» Goal of the exercise:
Print out the data below in full and exactly, skipping the pictures.

━━━━━━━━━━━━━━━━━━━━

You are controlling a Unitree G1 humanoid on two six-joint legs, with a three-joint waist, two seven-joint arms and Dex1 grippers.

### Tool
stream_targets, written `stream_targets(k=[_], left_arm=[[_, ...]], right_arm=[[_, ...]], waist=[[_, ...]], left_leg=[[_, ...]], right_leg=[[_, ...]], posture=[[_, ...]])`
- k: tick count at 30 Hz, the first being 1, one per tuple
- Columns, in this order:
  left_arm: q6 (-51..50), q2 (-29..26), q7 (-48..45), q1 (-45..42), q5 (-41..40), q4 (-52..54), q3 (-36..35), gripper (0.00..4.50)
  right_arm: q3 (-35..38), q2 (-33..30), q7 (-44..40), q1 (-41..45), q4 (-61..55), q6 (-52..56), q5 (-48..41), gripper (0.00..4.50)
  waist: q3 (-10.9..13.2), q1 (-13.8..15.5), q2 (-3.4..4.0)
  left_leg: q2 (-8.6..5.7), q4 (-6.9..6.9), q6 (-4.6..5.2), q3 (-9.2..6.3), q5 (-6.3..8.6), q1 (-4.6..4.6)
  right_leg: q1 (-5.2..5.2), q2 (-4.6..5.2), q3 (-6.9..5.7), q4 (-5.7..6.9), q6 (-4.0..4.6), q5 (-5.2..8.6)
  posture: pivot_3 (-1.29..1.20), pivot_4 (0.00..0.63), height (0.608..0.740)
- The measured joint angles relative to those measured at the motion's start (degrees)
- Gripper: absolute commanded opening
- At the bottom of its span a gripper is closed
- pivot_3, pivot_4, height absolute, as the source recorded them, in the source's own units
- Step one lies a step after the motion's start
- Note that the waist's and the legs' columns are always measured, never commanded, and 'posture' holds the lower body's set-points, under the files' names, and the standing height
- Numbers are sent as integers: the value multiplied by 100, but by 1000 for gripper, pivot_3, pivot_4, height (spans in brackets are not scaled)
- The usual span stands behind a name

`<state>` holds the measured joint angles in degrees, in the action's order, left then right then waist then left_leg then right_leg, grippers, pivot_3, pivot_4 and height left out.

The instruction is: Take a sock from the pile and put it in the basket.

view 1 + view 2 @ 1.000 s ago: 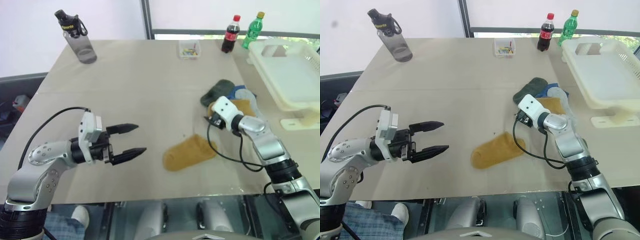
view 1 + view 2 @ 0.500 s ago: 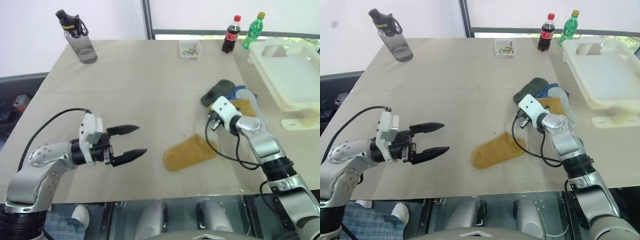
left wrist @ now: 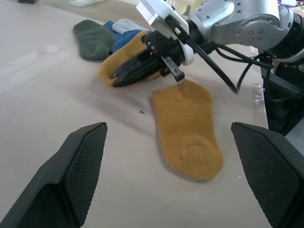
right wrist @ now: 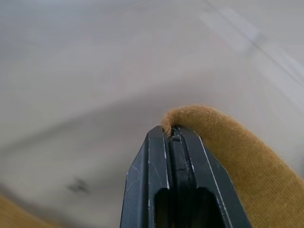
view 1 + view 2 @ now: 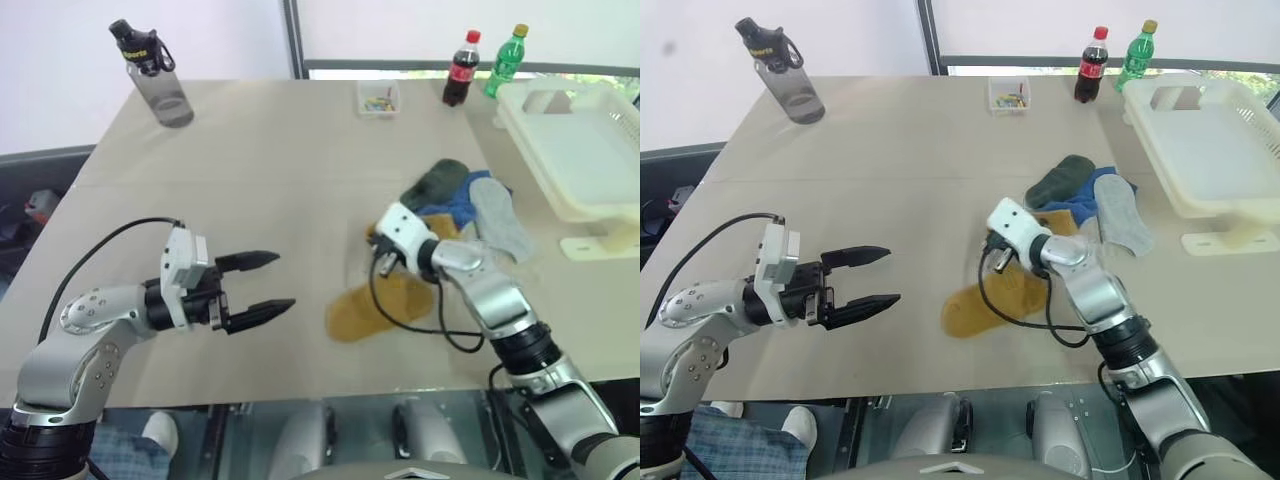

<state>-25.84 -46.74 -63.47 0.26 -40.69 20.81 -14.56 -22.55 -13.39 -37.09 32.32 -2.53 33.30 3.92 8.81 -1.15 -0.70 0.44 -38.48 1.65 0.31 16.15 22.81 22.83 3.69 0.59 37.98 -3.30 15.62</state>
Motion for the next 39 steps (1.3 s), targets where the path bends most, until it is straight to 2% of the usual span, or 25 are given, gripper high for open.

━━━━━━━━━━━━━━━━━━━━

» Answer box:
You are controlling a Unitree G1 humanoid on two six-joint legs, with a three-joint waist, two seven-joint arms and Dex1 grippers.

### Tool
stream_targets, written `stream_targets(k=[_], left_arm=[[_, ...]], right_arm=[[_, ...]], waist=[[_, ...]], left_leg=[[_, ...]], right_leg=[[_, ...]], posture=[[_, ...]])`
- k: tick count at 30 Hz, the first being 1, one per tuple
- Columns, in this order:
  left_arm: q6 (-51..50), q2 (-29..26), q7 (-48..45), q1 (-45..42), q5 (-41..40), q4 (-52..54), q3 (-36..35), gripper (0.00..4.50)
  right_arm: q3 (-35..38), q2 (-33..30), q7 (-44..40), q1 (-41..45), q4 (-61..55), q6 (-52..56), q5 (-48..41), gripper (0.00..4.50)
  waist: q3 (-10.9..13.2), q1 (-13.8..15.5), q2 (-3.4..4.0)
  left_leg: q2 (-8.6..5.7), q4 (-6.9..6.9), q6 (-4.6..5.2), q3 (-9.2..6.3), q5 (-6.3..8.6), q1 (-4.6..4.6)
  right_leg: q1 (-5.2..5.2), q2 (-4.6..5.2), q3 (-6.9..5.7), q4 (-5.7..6.9), q6 (-4.0..4.6), q5 (-5.2..8.6)
  posture: pivot_3 (-1.29..1.20), pivot_4 (0.00..0.63), height (0.608..0.740)
- The measured joint angles relative to those measured at the motion's start (degrees)
- Gripper: absolute commanded opening
- At the bottom of its span a gripper is closed
- pivot_3, pivot_4, height absolute, as the source recorded them, in the source's own units
- Step one lies a step after the motion's start
- Note that the waist's and the legs' columns are always measured, never commanded, and 'posture' holds the lower body's set-points, under the files' names, and the standing height
- Numbers are sent as integers: the value multiplied by 100, but by 1000 for gripper, pivot_3, pivot_4, height (spans in brackets are not scaled)
- The usual span stands behind a name

`<state>` holds the measured joint angles in degrees, in the action's order, left then right then waist then left_leg then right_leg, grippers, pivot_3, pivot_4 and height left out.

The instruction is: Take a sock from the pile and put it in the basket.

view 1 + view 2 @ 1.000 s ago: 
view 1 + view 2 @ 0.500 s ago: 
left wrist @ now: 
right wrist @ now: 
view 1 + view 2 @ now: 

<state>-25.84 -46.74 -63.47 0.26 -40.69 20.81 -14.56 -22.55 -13.39 -37.09 32.32 -2.53 33.30 3.92 8.81 -1.15 -0.70 0.44 -38.48 1.65 0.31 16.15 22.81 22.83 3.69 0.59 37.98 -3.30 15.62</state>
Motion for the next 39 steps (1.3 s), targets where the path bends most, until it is straight to 2% of the usual span, or 25 are given, gripper high for open.

The work for this exercise is now done.